Andreas Richter kennt alle Seiten des klassischen Kulurbetriebs
Andreas Richter kennt alle Seiten des klassischen Kulurbetriebs
© Mike Wolff

„Natürlich sind alle gerade mit dem Feuerlöschen beschäftigt“, sagt Richter, „doch wir müssen jetzt anfangen, darüber nachzudenken, welche Lehren aus der Krise gezogen werden können.“ Möglichst schnell will er deshalb mit dem „Forum Zukunft Kultur“ in der Stiftung Zukunft Berlin, dessen Sprecher Richter ist, die Politik mit den Akteuren der Szene zusammenbringen.

Da ist zum einen die Frage, wie sich die Schere schließen lässt, die zwischen Orchestern in staatlicher respektive freier Trägerschaft klafft. Die einen werden durchsubventioniert, die andern bekommen oft gar nichts. „Freie Ensembles sind Innovationstreiber“, findet Richter. „Sie sind wichtig für die Weiterentwicklung der Kulturlandschaft.“

Die staatlichen Orchester müssen ihren Beitrag leisten

Darum wäre es seiner Meinung nach sinnvoll, einen Strukturförder-Fonds aufzulegen, aus dem die beispielsweise die Kosten für die kleinen, flexiblen Management-Teams der freien Orchester finanziert werden. Eine Forderung, die sich wohl nur erfüllen lässt, wenn vom Bund, den Ländern oder Kommunen zusätzliche Gelder bereitgestellt werden. Und auch die von einer starken Gewerkschaft vertretenen staatlichen Orchester werden ihren Beitrag dazu leisten und sich weiter entwickeln müssen.

Andreas Richter kennt sich in allen Bereichen des Klassikbetriebs aus, er war Musikkritiker, unter anderem für den Tagesspiegel, ging dann an die Komische Oper, hat das Deutsche Symphonie-Orchester gemanagt und auch das Mahler Chamber Orchestra, bevor er sich mit seiner Agentur selbständig machte.
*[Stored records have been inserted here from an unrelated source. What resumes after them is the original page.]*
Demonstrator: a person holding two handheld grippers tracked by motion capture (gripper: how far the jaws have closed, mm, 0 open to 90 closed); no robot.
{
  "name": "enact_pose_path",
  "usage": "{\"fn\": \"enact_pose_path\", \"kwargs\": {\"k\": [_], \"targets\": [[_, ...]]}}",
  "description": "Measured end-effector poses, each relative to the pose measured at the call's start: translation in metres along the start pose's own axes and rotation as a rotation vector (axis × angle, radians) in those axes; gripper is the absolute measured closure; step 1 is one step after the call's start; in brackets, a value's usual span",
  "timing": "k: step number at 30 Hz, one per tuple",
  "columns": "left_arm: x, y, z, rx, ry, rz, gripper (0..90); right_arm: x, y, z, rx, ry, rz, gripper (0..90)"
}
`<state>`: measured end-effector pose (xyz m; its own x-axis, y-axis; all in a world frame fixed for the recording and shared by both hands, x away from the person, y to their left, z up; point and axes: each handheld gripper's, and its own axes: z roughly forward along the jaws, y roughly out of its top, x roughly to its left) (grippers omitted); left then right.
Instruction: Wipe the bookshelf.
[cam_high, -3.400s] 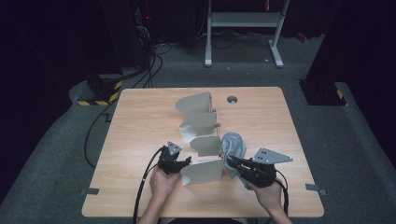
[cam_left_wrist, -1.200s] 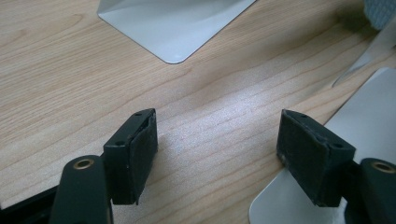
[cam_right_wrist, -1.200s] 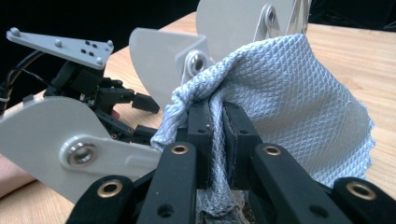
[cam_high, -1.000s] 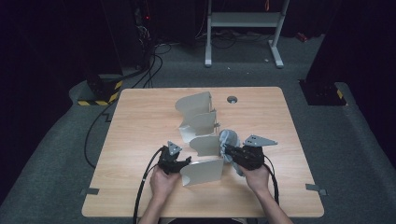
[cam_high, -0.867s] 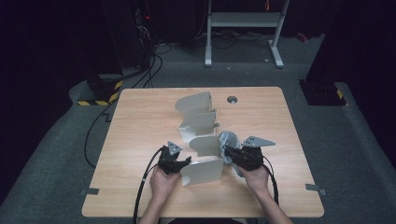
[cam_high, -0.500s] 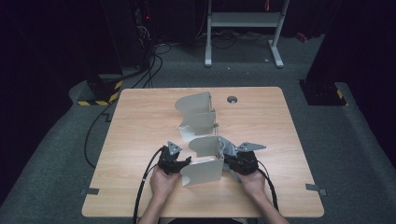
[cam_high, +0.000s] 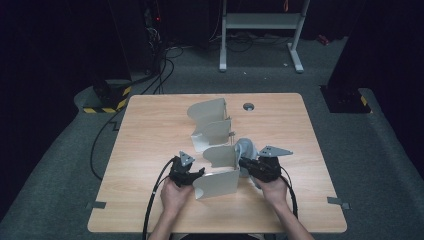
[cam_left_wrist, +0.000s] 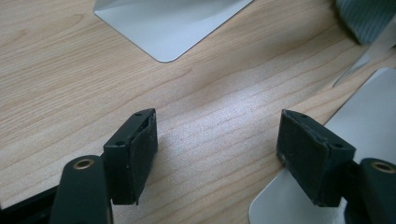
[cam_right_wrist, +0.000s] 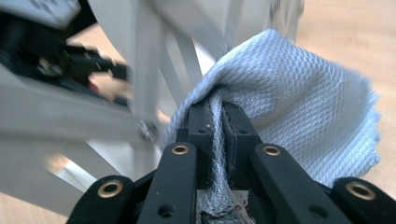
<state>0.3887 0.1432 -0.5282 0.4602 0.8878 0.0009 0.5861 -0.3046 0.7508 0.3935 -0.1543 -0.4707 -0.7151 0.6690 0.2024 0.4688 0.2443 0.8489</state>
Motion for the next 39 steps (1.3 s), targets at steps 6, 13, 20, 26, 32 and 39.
{"fn": "enact_pose_path", "kwargs": {"k": [6,13,20,26,32,39], "targets": [[0.000,0.000,0.000,0.000,0.000,0.001,29.5,0.006,0.024,-0.016,-0.092,0.018,-0.029,83.8],[0.000,0.000,0.000,0.000,0.000,0.000,29.5,0.010,0.042,-0.023,-0.132,0.012,-0.065,83.8],[0.000,0.000,0.000,0.000,0.001,0.000,29.4,0.004,0.026,0.002,-0.041,-0.016,-0.059,83.8],[0.000,0.000,0.000,0.000,0.001,0.000,29.5,-0.006,0.007,0.028,0.038,-0.006,-0.009,83.8],[0.000,0.000,0.000,0.000,0.001,0.000,29.4,-0.015,-0.004,0.045,0.112,-0.003,0.030,83.8],[0.000,0.000,0.000,0.000,0.000,0.001,29.4,-0.014,0.006,0.036,0.064,0.008,0.029,83.8]]}}
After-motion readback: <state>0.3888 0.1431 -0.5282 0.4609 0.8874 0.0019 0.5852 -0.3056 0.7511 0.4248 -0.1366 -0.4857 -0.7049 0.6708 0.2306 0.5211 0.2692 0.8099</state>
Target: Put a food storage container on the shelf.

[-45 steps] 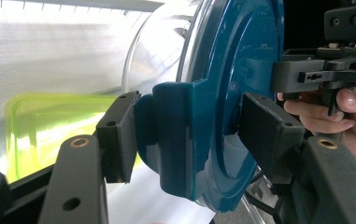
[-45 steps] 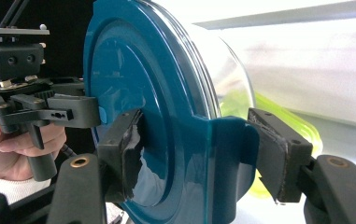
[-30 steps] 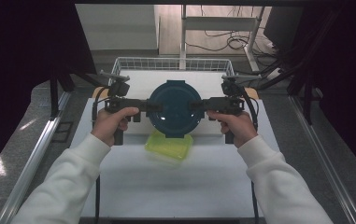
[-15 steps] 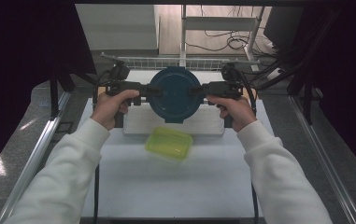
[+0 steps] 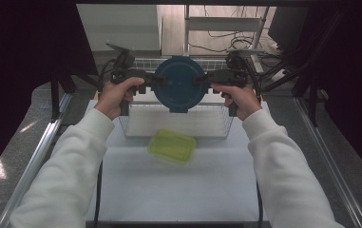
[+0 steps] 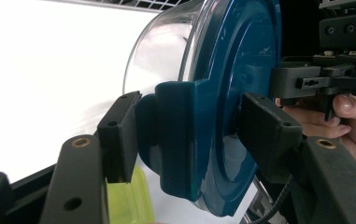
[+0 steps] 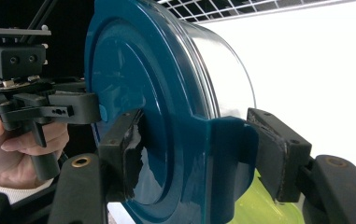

Die Freien Orchester brauchen eine Basisförderung

Bei den Gagen der Stars sollte es eine Korrektur nach unten geben, findet er, die kommunalen Kultureinrichtungen dagegen müssten unbedingt geschützt werden. Weil sie den Humus bilden, auf dem die Spitzenleistungen wachsen können. Allerdings schlägt er vor, dass die Stadt- und Staatstheater sich auch für die lokale freie Szene öffnen sollten. Indem sie Gastgeber für Off-Projekte werden und ihre Infrastruktur zur Verfügung stellen, samt Dienststunden der festangestellten Techniker.

Und auch um Nachwuchsförderung muss es gehen, betont Richter. Denn die ums Überleben kämpfenden Veranstalter setzten vor allem auf etablierte Künstlerinnen und Künstler, die ihnen sichere Einnahmen garantieren. Die jungen Interpreten, die noch keine Chance hatten, sich einen Namen zu machen, werden das auf dem freien Markt unter Corona-Bedingungen erst recht nicht schaffen. Hier könnte die öffentliche Hand mit geringen Mitteln viel Gutes tun.